→ What needs to be done:
Below are the entries; determine how many of their lines contain the string "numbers" and give that figure alone.

Extracted data entries

· · ·

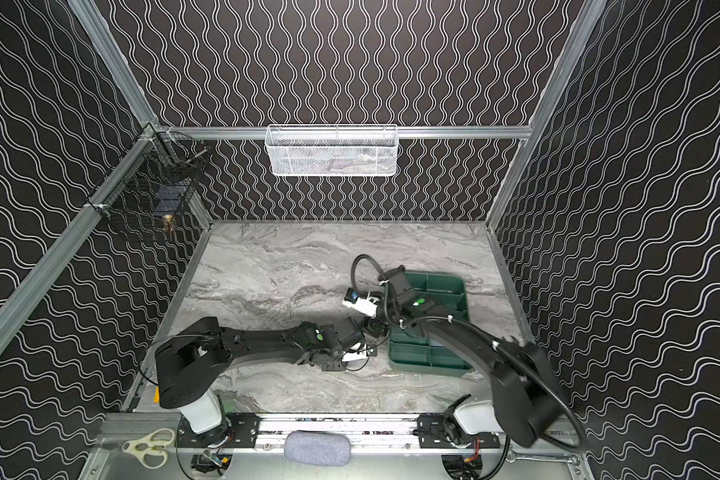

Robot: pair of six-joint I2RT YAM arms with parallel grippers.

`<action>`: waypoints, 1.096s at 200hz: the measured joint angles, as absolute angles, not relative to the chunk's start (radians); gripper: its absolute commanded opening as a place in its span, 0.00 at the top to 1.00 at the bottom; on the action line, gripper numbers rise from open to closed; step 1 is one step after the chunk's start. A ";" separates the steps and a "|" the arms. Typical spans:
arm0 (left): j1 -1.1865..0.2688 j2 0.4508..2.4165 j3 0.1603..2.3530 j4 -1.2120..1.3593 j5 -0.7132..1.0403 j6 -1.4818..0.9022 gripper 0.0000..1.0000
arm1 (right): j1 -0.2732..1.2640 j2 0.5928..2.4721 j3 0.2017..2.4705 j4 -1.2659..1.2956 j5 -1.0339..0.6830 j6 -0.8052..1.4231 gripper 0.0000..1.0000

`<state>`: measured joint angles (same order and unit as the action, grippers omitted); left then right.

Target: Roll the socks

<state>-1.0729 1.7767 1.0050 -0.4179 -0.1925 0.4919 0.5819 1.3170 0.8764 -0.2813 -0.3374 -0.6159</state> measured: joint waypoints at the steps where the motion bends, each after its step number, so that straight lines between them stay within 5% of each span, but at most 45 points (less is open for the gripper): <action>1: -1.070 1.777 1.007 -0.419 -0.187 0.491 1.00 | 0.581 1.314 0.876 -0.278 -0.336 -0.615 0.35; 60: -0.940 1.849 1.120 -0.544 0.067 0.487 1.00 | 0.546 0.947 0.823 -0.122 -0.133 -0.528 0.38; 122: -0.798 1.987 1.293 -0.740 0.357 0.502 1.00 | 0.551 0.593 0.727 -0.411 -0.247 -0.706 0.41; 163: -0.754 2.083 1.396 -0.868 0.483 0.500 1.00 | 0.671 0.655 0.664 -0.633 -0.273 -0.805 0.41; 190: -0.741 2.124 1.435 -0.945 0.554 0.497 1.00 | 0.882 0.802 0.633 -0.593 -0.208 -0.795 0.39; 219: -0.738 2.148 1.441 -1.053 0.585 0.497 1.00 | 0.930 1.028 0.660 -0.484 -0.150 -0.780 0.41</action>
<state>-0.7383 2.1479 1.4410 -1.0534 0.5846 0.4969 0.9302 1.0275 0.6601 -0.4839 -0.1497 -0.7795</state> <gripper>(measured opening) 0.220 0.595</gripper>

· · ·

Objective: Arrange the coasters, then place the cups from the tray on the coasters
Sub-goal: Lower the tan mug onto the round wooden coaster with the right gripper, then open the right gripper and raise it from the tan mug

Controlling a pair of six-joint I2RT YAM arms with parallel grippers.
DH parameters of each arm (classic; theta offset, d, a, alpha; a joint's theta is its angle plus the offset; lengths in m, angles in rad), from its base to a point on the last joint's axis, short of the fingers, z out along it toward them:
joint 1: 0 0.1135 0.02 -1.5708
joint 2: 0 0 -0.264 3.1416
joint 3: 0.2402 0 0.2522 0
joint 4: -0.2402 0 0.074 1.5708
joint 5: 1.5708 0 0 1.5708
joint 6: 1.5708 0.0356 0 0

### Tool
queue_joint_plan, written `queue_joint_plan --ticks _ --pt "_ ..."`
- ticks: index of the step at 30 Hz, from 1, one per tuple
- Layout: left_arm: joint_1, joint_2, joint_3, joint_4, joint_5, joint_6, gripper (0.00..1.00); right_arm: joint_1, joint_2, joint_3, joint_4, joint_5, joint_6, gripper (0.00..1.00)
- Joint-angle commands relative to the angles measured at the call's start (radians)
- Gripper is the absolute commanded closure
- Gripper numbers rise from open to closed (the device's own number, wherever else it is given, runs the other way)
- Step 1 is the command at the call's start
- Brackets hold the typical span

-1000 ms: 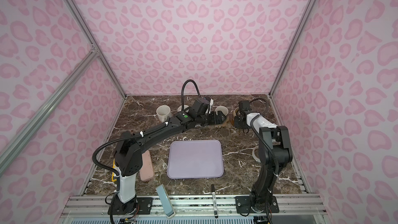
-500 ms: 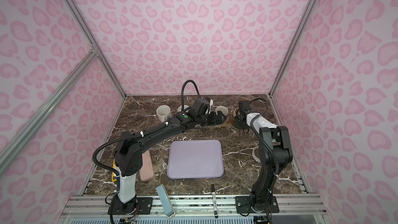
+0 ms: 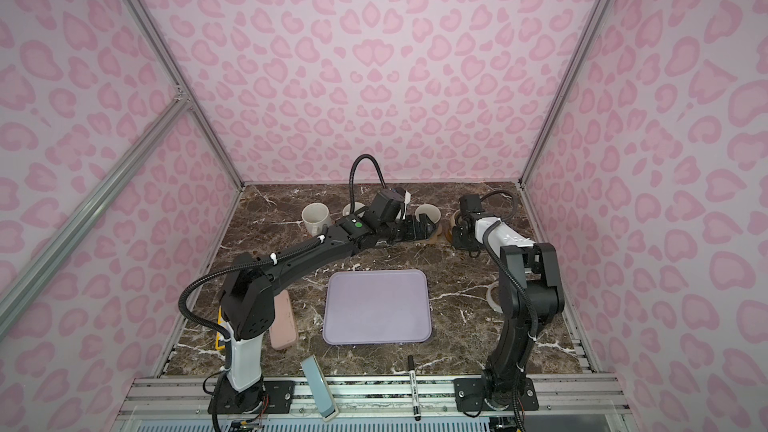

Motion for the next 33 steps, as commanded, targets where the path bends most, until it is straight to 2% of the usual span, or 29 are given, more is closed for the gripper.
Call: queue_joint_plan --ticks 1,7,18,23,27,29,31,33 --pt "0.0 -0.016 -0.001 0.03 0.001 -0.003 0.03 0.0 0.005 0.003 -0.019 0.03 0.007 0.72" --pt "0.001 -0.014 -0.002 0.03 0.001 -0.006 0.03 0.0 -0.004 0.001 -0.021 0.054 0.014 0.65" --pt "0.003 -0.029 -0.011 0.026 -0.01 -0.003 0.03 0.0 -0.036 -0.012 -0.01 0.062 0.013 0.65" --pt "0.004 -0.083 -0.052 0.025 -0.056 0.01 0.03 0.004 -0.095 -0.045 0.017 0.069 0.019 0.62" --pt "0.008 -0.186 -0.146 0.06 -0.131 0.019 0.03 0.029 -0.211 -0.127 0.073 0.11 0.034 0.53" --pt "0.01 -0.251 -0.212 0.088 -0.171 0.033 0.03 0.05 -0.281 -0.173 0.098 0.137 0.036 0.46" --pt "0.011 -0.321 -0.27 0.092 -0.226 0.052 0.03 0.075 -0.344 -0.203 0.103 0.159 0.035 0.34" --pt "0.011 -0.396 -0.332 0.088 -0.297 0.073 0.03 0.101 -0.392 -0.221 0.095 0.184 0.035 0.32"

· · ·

→ Your response:
2